Maria Letizia Compatangelo è autrice, giornalista, docente di drammaturgia, ma è soprattutto presidente del Cendic, il Centro Nazionale Drammaturgia Italiana Contemporanea, vero e proprio punto di riferimento per gli autori teatrali italiani. Una vita dedicata alla scrittura e al teatro, vissuto in tutte le sue sfaccettature, con passione, coraggio e dedizione. Una donna, una professionista, che crede fortemente nella potenza delle parole e della scena, la quale, in questa intervista sulle pagine di Recensito racconta un po' di se, del suo mestiere, del teatro, dei suoi prossimi progetti e in particolar modo del suo ruolo di guida del Cendic.

Una vita in prima persona per la scena e la scrittura. Come si è avvicinata al teatro?
"Perché volevo vivere nella fantasia. Da piccola sono stata una lettrice a dir poco famelica: leggevo tutto, tutto quello su cui potevo mettere le mani. Favole e mitologia greca, latina, nordica, indiana, Mary Poppins e ciclo arturiano, Dickens, Carroll e Alcott, Tolstoj e Reader Digest... Quando in casa mi cercavano, “dov’è Letizia?”, la risposta era sempre: stesa sul letto a leggere. Un giorno, avrò avuto 14-15 anni, ho preso in mano il primo volume delle Maschere Nude di Pirandello. Li ho divorati tutti e dieci in un baleno. Credo che sia nato lì l’amore per il teatro: avevo scoperto qualcosa capace di mescolare la fantasia, di cui avevo bisogno per vivere, e concretezza della vita reale, che aveva cominciato ad interessarmi! Ho deciso di prendermi la licenza classica in anticipo, da privatista, e provare con quell’anno “mio”, quell’anno in più, ad entrare all’Accademia “Silvio D’Amico”. Ce l’ho fatta, nel teatro ho iniziato come attrice, per pochi anni ma fondamentali, sino a quando ho capito che in realtà le storie io avrei voluto scriverle, non recitarle. Mi sono rimessa a studiare, laureandomi in Storia del Teatro e dello Spettacolo all’Università «La Sapienza», sono diventata allieva di Eduardo De Filippo alla sua Scuola di Drammaturgia, ho iniziato a scrivere e a vivere il teatro come drammaturga".
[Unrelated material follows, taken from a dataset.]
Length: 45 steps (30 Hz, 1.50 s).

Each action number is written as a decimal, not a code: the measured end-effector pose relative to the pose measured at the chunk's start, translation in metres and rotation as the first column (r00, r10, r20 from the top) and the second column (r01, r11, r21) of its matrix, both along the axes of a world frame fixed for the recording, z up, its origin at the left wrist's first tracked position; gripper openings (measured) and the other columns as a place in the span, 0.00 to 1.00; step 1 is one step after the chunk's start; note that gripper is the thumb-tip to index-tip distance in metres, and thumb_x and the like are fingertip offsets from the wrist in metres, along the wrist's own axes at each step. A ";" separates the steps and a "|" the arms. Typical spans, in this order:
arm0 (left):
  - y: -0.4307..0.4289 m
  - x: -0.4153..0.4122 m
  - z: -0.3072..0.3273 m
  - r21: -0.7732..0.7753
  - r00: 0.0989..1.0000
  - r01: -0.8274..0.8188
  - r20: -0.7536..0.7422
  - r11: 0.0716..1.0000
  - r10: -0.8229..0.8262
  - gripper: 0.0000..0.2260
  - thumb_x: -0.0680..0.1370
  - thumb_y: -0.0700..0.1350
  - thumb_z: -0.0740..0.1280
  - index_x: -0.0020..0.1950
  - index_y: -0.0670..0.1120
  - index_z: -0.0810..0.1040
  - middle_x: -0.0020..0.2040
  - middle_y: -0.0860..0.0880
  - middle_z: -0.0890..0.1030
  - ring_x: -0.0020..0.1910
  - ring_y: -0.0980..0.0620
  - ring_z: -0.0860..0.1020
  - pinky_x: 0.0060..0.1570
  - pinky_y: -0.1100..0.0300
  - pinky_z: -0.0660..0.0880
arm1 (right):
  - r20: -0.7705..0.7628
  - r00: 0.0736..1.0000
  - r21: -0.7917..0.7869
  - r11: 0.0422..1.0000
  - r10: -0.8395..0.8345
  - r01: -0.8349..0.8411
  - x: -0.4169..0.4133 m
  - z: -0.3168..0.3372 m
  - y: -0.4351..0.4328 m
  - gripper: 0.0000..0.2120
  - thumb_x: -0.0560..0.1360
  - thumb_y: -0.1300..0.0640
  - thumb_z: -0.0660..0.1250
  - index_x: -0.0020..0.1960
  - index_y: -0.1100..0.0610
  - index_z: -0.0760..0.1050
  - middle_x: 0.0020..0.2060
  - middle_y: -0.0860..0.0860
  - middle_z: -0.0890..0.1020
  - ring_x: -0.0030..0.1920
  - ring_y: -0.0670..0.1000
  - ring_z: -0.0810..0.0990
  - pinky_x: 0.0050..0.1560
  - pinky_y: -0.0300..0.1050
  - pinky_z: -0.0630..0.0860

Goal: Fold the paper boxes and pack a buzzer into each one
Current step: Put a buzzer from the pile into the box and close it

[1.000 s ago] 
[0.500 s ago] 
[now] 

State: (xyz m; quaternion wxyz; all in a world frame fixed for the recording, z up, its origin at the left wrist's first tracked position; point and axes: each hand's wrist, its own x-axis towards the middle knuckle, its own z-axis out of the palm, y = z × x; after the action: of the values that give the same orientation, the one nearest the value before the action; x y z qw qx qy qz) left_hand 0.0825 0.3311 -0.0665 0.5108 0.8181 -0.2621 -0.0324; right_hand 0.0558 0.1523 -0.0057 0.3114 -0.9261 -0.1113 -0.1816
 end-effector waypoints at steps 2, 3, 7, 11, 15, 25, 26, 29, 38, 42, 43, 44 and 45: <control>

È autrice e regista di numerosi spettacoli teatrali, ultimo “Prigionieri al Settimo Piano” andato in scena in questa stagione al Teatro dei Conciatori. Quali sono i suoi modelli teatrali di riferimento? Si ispira a qualche autore in particolare o ne ammira in particolar modo qualcuno?
"Piccolo inciso su Prigionieri al settimo piano: è andato molto bene, tanto che verrà ripreso al Teatro de’ Servi dal 13 marzo al 1° aprile 2018. La regia è di Donatella Brocco, con Gianna Paola Scaffidi, Rosario Galli ed Elia Paniccia, bravissimi... vi aspettiamo!
Quanto ai modelli teatrali, a parte il fatto che mi muovo nell’ambito del teatro di parola ma amo le incursioni in altri territori, soprattutto musicali, non credo di avere dei precisi modelli di riferimento, piuttosto incontri che mi hanno aiutata a capire qualcosa, a trovare la mia voce e una voce per i miei personaggi. Ammiro Shakespeare più di tutti, ma amo tantissimi altri drammaturghi, ognuno importante in una fase della mia crescita. E comunque, se proprio devo pensarci, mi vengono alla mente Calvino, Borges e Marquez... narratori, non teatranti. MA ho avuto la fortuna di avere un maestro: Eduardo De Filippo. Un maestro sui generis, perché c’è voluto molto tempo per capire veramente quello che lui cercava di dirci nella sua Scuola di Drammaturgia alla Sapienza, come ho raccontato vent’anni dopo nel mio libro O capitano, mio capitano! Eduardo maestro di drammaturgia. Un maestro complicato, impegnativo ma fondamentale. Un teatrante completo. Essere stata la prima persona chiamata a tenere un corso di scrittura drammaturgica all’Università la Sapienza, vent’anni dopo Eduardo, nello stesso luogo, il Teatro Ateneo, è stata una grande emozione".M.Letizia Compatangelo

È presidente del Cendic- il Centro Nazionale Drammaturgia Italiana Contemporanea che promuove e sostiene la diffusione delle opere di oltre 200 autori italiani, ottenendo importanti risultati. Da quanti anni è a capo di questa associazione? Le va di raccontare il suo percorso al suo interno?
"Sono Presidente del CENDIC dalla fondazione, i miei colleghi mi hanno accordato la loro fiducia all’inizio e hanno scelto di rinnovarla in questa fase delicata di crescita. Abbiamo lavorato molto, senza alcun finanziamento, per tutti i drammaturghi italiani e non solo per i soci, fermamente convinti della necessità, per tutto il teatro italiano, di riuscire a realizzare il nostro scopo fondativo, riassunto nel nostro stesso nome: Centro Nazionale di Drammaturgia Italiana Contemporanea. – il cui necessario corollario è un Teatro per la Drammaturgia Contemporanea, per il quale nel 2014 abbiamo lanciato un appello che ha raccolto in pochissimo tempo migliaia di adesioni, da parte di tutto il mondo del teatro e della cultura italiani.
Dalla chiusura dell’IDI e dell’ETI, il teatro italiano è privo di un punto di riferimento generale che possa promuovere la drammaturgia nazionale in modo equanime, dando pari opportunità a tutti, e che possa al tempo stesso interloquire con le Istituzioni analoghe esistenti in altri Paesi europei ed extraeuropei. Ce n’è talmente bisogno che in questi anni studiosi e teatranti stranieri si sono più volte rivolti al CENDIC – dal Messico, dalla Svizzera, dalla Repubblica Ceca, dall’Ucraina, Russia, etc – per ottenere notizie, studi, copioni e riferimenti sulla drammaturgia italiana contemporanea.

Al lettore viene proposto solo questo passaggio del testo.